The twelve-year-old had less control o
ver her speech than most children her age. Jennifer interpreted the reply in light of the smile the girl gave her. She smiled back as she leaned over to help with the girl’s jacket. Three weeks would sound like a vacation to one of her favorite patients. The stroke had done so much damage, it was going to be a long-term task to get this fun-loving child back on track.
“Just one prescription for you this time,” Jennifer announced. “I want to see the color of green on those tennis shoes next month, from all the running around you did on your new backyard grass. You can chase Elliot to your heart’s content.”
“He might leth me cath him.”
Jennifer shared a laugh with the girl. “You’ll tickle him if you catch him, I think.”
Jennifer looked over at Annie’s mom. “She’s doing really well,” she repeated, knowing it never hurt to reiterate the good news in situations like this one. “Her muscle tone is improving, and her ability to balance is much better. If you’re comfortable keeping up the pool routine, I think it’s doing everything we hoped it might.”
“I will. She loves it when we go exercising together.”
The girl nodded her agreement.
“You’re comfortable with the new physical therapist?” Jennifer asked Annie.
“Like Tish.”
“Annie hit it off with Trish.
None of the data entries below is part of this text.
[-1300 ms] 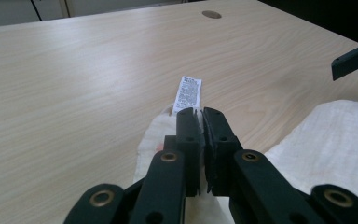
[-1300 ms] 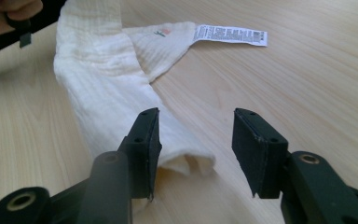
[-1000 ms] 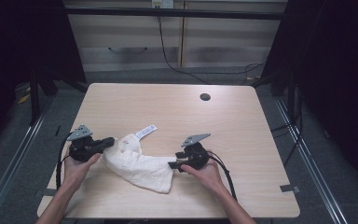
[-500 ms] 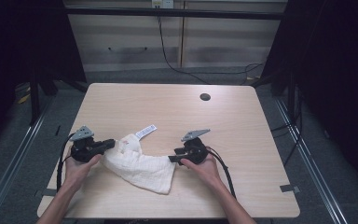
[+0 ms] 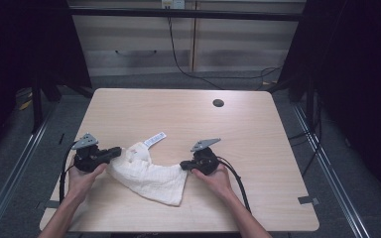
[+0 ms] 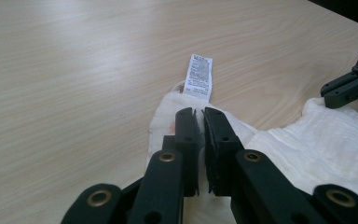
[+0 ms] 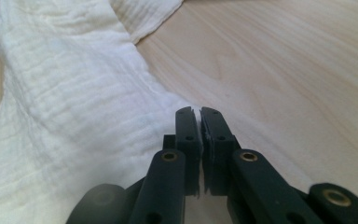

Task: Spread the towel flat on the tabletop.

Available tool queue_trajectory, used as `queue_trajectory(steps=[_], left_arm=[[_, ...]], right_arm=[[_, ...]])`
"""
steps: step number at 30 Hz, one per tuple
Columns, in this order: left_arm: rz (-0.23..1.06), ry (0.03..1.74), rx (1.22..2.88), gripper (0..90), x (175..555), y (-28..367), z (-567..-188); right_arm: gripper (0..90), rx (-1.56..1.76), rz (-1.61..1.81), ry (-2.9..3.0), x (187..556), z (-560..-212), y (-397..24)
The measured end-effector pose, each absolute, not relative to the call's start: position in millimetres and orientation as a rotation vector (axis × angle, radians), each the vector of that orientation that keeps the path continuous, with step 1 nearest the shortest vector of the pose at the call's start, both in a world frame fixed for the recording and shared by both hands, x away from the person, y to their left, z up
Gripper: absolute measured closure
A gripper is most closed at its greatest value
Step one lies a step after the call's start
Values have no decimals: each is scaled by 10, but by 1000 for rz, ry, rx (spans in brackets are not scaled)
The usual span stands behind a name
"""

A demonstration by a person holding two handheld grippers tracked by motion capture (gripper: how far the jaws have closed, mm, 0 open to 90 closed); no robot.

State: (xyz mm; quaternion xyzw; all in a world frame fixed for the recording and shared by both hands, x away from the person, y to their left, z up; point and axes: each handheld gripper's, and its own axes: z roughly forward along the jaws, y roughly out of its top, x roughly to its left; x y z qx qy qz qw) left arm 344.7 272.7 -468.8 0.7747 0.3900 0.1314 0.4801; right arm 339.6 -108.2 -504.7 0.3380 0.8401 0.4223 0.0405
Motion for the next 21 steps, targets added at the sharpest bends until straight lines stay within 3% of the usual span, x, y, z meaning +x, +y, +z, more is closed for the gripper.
queue_trajectory(steps=[7,21], left_arm=[[333,926,1838,863,3409,2740,-4565],[306,790,1715,867,3340,2528,-4075]], right_arm=[[869,1072,1381,2485,3403,-4860,-1276],[870,1074,1450,2279,3354,-4052,-1895]])
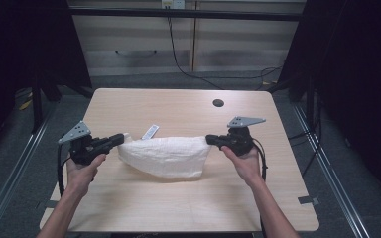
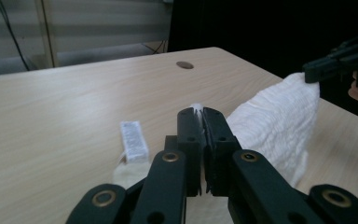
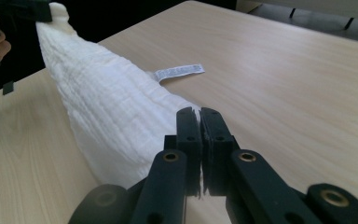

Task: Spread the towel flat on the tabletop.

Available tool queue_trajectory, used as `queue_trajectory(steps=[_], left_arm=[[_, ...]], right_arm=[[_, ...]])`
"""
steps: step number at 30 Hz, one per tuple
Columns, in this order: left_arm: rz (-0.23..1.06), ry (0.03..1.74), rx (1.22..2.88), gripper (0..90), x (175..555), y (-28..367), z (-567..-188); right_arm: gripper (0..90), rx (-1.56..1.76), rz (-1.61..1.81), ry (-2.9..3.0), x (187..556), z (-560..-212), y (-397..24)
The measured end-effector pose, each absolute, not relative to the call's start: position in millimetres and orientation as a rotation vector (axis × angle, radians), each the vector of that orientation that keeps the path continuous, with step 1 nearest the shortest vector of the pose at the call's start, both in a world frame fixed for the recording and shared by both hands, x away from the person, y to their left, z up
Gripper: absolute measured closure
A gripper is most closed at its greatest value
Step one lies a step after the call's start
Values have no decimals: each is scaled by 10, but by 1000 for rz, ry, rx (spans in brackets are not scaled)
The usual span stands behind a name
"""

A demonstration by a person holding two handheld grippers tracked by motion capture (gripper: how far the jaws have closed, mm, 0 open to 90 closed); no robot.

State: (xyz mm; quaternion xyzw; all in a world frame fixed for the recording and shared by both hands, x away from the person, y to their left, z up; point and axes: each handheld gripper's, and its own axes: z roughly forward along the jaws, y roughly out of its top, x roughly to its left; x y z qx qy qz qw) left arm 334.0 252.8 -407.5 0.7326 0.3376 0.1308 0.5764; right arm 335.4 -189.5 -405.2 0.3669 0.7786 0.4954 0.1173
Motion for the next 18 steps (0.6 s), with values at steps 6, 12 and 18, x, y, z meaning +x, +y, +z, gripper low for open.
queue_trajectory(steps=[6,12,18], left_arm=[[310,765,1691,867,3460,2375,-3874],[303,735,1703,866,3598,2243,-3638],[299,688,1736,867,3664,2106,-3409]], right_arm=[[871,1067,1482,2209,3331,-3724,-2072],[871,1055,1514,2152,3350,-3465,-2226],[871,1040,1529,2104,3389,-3221,-2341]])
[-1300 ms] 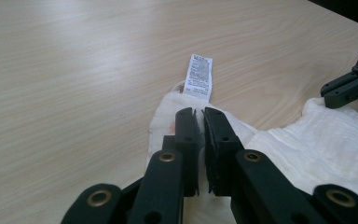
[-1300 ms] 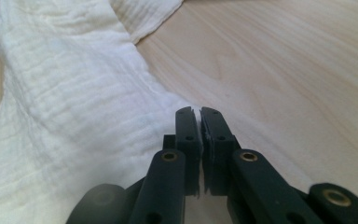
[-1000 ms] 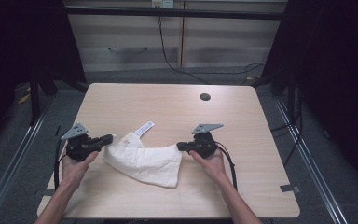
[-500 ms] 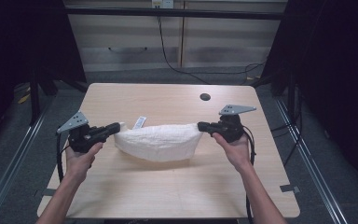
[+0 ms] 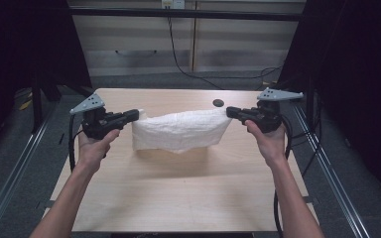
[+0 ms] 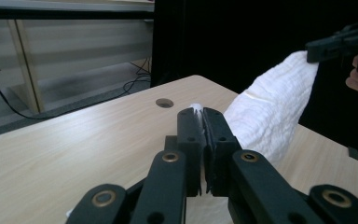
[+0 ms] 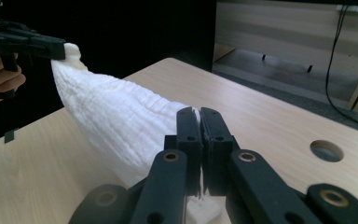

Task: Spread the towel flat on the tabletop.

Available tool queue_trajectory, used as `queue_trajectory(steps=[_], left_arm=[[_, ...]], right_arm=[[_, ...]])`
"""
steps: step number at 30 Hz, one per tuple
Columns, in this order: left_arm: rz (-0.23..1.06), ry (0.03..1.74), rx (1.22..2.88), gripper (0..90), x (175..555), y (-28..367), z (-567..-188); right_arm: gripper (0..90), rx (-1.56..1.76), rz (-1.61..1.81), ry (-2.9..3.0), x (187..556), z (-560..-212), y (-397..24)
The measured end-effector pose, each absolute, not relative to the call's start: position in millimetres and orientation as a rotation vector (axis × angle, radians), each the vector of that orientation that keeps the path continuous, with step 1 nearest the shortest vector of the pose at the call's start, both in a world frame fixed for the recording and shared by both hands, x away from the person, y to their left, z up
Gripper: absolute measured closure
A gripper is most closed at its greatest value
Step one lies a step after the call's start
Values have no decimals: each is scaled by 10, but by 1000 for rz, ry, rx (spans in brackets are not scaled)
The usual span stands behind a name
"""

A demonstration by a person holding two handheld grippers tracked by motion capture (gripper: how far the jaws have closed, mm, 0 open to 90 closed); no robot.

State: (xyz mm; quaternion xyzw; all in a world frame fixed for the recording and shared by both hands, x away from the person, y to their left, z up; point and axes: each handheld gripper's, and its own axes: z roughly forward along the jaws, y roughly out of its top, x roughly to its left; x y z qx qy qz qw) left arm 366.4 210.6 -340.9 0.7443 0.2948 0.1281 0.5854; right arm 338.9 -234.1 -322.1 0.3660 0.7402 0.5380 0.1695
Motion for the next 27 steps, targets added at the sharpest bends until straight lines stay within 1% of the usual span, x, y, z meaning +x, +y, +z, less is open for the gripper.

They’re a good team,” her mom agreed.
“That’s good to hear. Her lungs are clear, and there’s not even a bit of congestion to watch. If nothing comes up before then, I’ll see you again in three weeks.”
“Thanks, Dr. O’Malley.”
“Call me, here or at home, if you have any concerns.”
Annie’s father, having gone to get the car, reappeared. Jennifer waved a final good-bye as she watched the three leave. There had been progress, enough to be visible now, and improvements were still coming. Jennifer would rest on that good news, since she could do nothing to reverse the stroke or the surgery needed afterward.
The waiting room was crowded with kids, since all her partners were holding office hours today. Jennifer glanced at her watch as she headed back toward her office. Her day was flowing by smoothly, and she was determined to enjoy that rare luxury. She idly wondered if Tom was having a decent day too, and thought again about her decision not to find an excuse to return to the hospital’s surgical floor. She didn’t regret the decision, she concluded, but she did wonder what was taking him so long to search her out. It had been ten days since they had shared coffee together, and their paths hadn’t crossed since then.